Despite the accuracy of machine learning (ML) techniques in predicting invalid bug reports, as shown in earlier research, and the importance of early identification of invalid bug reports in software maintenance, the adoption of ML techniques for this task in industrial practice is yet to be investigated. In this study, we used a technology transfer model to guide the adoption of an ML technique at a company for the early identification of invalid bug reports. In the process, we also identify necessary conditions for adopting such techniques in practice. We followed a case study research approach with various design and analysis iterations for technology transfer activities. We collected data from bug repositories, through focus groups, a questionnaire, and a presentation and feedback session with an expert. As expected, we found that an ML technique can identify invalid bug reports with acceptable accuracy at an early stage. However, the technique’s accuracy drops over time in its operational use due to changes in the product, the used technologies, or the development organization. Such changes may require retraining the ML model. During validation, practitioners highlighted the need to understand the ML technique’s predictions to trust the predictions. We found that a visual (using a state-of-the-art ML interpretation framework) and descriptive explanation of the prediction increases the trustability of the technique compared to just presenting the results of the validity predictions. We conclude that trustability, integration with the existing toolchain, and maintaining the techniques’ accuracy over time are critical for increasing the likelihood of adoption.

Abstract Image

查看原文本刊更多论文

工业界采用机器学习技术，及早识别无效错误报告

尽管早先的研究表明，机器学习（ML）技术在预测无效错误报告方面具有很高的准确性，而且早期识别无效错误报告在软件维护中也非常重要，但在工业实践中采用 ML 技术来完成这项任务还有待研究。在本研究中，我们使用技术转移模型来指导一家公司采用 ML 技术来早期识别无效错误报告。在此过程中，我们还确定了在实践中采用此类技术的必要条件。我们采用案例研究的方法，对技术转让活动进行了各种设计和分析迭代。我们从错误库中收集数据，通过焦点小组、问卷调查以及与专家的演示和反馈会议。不出所料，我们发现人工智能技术可以在早期阶段以可接受的准确度识别出无效的错误报告。然而，随着时间的推移，由于产品、所用技术或开发组织的变化，该技术的准确性会在实际使用中下降。这种变化可能需要重新训练 ML 模型。在验证过程中，实践者强调需要理解 ML 技术的预测，以便信任其预测结果。我们发现，对预测进行可视化（使用最先进的 ML 解释框架）和描述性解释，比仅仅展示有效性预测结果更能提高技术的可信度。我们的结论是，可信任度、与现有工具链的整合以及长期保持技术的准确性对于提高采用的可能性至关重要。

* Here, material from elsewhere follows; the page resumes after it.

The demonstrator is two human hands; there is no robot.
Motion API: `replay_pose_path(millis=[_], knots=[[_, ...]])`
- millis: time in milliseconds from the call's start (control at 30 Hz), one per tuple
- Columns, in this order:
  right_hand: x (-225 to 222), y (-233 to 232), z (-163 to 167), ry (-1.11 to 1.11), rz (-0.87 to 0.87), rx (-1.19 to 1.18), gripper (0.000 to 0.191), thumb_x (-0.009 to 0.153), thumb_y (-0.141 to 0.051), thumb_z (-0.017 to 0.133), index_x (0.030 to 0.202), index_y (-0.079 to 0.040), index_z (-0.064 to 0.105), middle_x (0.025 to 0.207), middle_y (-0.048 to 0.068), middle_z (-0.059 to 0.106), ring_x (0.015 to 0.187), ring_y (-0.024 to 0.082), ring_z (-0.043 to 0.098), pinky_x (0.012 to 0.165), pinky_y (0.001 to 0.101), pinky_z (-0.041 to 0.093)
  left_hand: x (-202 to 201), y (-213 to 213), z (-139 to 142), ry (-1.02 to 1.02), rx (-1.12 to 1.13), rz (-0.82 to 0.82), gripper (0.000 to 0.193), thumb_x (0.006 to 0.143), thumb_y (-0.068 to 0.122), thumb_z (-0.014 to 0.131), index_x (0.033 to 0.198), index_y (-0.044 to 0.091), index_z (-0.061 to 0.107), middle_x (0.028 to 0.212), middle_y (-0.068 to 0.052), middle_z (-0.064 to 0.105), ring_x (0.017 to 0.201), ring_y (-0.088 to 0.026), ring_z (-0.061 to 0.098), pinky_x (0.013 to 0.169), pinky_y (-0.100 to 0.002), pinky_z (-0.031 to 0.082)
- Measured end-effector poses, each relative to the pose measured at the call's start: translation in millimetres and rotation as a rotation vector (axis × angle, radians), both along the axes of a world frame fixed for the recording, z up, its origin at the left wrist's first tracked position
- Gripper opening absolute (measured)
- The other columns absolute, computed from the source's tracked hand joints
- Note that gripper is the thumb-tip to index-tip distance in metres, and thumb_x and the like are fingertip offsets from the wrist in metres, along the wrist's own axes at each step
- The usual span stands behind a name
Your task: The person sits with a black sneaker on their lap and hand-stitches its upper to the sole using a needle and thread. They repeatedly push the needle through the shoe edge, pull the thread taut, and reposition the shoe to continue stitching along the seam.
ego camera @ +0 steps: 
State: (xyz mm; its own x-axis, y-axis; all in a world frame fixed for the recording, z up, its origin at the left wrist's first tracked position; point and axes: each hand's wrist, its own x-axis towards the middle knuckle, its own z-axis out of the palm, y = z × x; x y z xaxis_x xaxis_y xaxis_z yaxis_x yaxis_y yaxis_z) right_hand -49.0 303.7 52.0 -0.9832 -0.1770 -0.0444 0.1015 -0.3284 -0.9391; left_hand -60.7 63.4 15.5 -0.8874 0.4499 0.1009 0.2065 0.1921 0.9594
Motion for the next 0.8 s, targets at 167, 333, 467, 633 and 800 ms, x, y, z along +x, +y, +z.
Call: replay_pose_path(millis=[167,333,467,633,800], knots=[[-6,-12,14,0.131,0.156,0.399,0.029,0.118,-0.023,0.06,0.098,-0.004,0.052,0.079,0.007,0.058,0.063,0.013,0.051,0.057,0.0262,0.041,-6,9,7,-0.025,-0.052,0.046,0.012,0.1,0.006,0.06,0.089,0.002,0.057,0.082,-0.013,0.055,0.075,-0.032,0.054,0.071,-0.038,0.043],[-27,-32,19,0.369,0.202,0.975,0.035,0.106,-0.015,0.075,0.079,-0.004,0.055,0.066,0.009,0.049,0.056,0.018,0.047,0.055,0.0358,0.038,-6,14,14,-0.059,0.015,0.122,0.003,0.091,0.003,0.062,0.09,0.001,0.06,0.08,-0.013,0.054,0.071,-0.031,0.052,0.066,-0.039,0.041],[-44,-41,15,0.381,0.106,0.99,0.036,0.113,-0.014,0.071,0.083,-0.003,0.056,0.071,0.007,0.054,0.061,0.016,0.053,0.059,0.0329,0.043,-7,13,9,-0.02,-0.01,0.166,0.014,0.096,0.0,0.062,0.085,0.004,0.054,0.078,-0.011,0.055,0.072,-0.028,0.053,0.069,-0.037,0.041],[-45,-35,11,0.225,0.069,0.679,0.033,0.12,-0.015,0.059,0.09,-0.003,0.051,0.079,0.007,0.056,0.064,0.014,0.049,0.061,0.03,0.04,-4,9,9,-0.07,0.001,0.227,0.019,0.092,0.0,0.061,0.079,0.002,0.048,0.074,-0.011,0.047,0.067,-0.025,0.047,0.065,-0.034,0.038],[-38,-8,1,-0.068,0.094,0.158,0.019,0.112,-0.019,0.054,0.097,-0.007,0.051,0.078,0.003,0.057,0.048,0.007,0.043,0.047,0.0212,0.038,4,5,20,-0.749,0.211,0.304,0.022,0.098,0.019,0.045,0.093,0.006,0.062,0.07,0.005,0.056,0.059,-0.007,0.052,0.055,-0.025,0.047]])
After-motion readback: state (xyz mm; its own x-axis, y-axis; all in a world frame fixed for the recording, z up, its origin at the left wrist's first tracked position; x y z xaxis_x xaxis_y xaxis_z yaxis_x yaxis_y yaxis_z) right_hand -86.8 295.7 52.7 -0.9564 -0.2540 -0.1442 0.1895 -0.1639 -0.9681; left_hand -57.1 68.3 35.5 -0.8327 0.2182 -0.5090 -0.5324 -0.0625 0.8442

本文章由计算机程序翻译，如有差异，请以英文原文为准。

求助全文

约1分钟内获得全文求助全文

来源期刊

Empirical Software Engineering 工程技术-计算机：软件工程

CiteScore

8.50

自引率

12.20%

发文量

169

审稿时长

>12 weeks

期刊介绍： Empirical Software Engineering provides a forum for applied software engineering research with a strong empirical component, and a venue for publishing empirical results relevant to both researchers and practitioners. Empirical studies presented here usually involve the collection and analysis of data and experience that can be used to characterize, evaluate and reveal relationships between software development deliverables, practices, and technologies. Over time, it is expected that such empirical results will form a body of knowledge leading to widely accepted and well-formed theories. The journal also offers industrial experience reports detailing the application of software technologies - processes, methods, or tools - and their effectiveness in industrial settings. Empirical Software Engineering promotes the publication of industry-relevant research, to address the significant gap between research and practice.